- Opening Delimiter -

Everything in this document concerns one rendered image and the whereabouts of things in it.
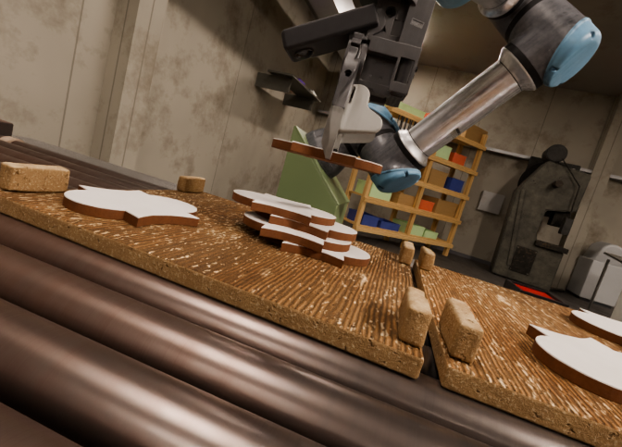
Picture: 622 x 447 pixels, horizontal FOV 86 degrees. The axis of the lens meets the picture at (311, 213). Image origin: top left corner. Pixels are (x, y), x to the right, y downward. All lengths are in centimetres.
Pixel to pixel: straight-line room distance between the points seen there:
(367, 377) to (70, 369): 17
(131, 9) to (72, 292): 367
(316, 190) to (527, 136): 792
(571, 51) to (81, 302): 84
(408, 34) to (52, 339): 42
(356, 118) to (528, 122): 837
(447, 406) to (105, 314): 22
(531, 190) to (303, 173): 666
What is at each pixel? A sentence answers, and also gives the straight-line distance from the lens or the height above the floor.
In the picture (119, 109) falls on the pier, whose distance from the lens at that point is 371.
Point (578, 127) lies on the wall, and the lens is 895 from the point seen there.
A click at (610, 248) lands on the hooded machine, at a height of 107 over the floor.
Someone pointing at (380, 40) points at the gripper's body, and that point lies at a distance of 42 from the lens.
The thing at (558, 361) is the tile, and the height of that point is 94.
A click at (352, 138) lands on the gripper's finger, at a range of 49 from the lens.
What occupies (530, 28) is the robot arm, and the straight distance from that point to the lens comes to 89.
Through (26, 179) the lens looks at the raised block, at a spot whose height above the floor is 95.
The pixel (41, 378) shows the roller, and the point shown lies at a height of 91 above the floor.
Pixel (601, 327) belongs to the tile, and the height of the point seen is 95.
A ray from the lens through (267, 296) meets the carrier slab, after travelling 26.
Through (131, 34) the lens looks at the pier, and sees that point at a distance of 379.
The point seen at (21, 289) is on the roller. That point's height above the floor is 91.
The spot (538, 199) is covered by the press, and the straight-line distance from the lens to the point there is 739.
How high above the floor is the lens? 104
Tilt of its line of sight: 8 degrees down
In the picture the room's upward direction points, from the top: 16 degrees clockwise
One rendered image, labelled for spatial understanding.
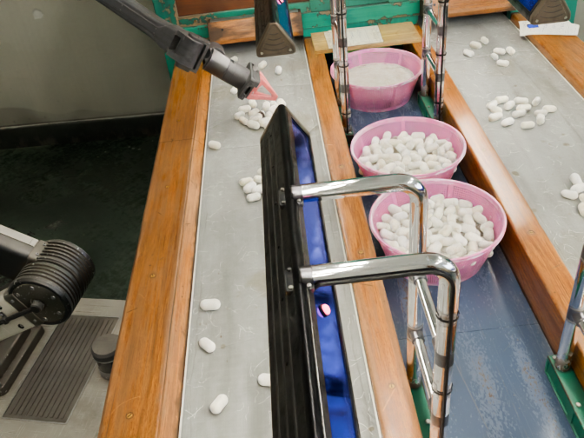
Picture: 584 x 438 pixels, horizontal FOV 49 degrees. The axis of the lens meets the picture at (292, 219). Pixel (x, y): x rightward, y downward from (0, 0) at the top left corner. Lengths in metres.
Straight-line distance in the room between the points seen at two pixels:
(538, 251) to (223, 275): 0.59
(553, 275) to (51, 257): 0.94
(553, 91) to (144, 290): 1.18
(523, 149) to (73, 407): 1.15
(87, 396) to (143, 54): 2.00
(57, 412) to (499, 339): 0.91
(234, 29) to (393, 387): 1.39
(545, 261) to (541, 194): 0.24
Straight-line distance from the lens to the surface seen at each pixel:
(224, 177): 1.52
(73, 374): 1.54
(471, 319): 1.23
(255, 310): 1.16
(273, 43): 1.33
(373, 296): 1.13
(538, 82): 1.89
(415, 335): 0.96
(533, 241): 1.27
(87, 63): 3.24
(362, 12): 2.16
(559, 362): 1.11
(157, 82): 3.20
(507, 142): 1.60
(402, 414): 0.98
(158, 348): 1.11
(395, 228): 1.31
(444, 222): 1.34
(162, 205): 1.42
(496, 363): 1.17
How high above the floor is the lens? 1.56
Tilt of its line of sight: 37 degrees down
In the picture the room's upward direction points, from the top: 7 degrees counter-clockwise
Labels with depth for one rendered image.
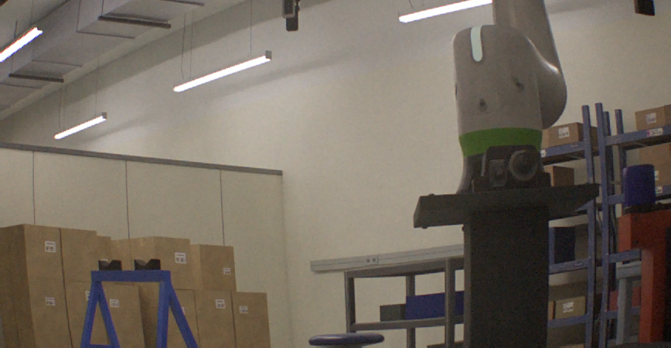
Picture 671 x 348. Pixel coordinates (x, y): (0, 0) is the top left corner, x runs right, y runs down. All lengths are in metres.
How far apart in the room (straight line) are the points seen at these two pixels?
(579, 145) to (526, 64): 6.11
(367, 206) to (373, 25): 1.68
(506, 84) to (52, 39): 9.04
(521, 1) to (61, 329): 6.20
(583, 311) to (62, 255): 4.06
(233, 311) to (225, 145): 3.20
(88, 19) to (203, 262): 2.63
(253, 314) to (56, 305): 2.14
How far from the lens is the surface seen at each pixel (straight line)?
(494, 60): 1.42
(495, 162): 1.35
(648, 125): 7.23
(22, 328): 7.56
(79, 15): 9.77
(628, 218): 2.72
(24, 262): 7.38
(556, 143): 7.67
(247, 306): 8.63
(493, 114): 1.40
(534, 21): 1.61
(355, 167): 9.89
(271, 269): 10.37
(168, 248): 8.14
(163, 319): 5.75
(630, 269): 5.11
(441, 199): 1.31
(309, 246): 10.27
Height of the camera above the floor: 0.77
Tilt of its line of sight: 8 degrees up
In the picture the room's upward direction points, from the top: 3 degrees counter-clockwise
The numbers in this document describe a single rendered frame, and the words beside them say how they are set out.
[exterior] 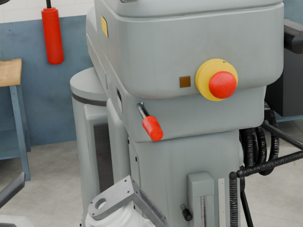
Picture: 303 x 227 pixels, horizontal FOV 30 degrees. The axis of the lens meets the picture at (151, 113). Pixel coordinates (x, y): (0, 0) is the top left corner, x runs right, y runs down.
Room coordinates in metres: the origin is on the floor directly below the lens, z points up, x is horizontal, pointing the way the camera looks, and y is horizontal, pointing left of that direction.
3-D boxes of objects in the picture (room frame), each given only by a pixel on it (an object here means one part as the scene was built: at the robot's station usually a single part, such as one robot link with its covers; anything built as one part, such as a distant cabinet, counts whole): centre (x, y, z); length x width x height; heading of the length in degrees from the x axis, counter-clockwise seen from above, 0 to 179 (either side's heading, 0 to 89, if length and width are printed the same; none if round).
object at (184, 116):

- Closing Delimiter -

● **WHAT THIS TASK INVOLVES**:
Within the entries, find all lines that contain "camera" and copy each one.

● **REPLY TO THE TASK**:
Height of the camera above the floor: 0.77
Room coordinates in metres: the origin is on the floor directly below the lens, z points up, x is horizontal, pointing the way the camera looks, and y is horizontal, pointing left of that direction.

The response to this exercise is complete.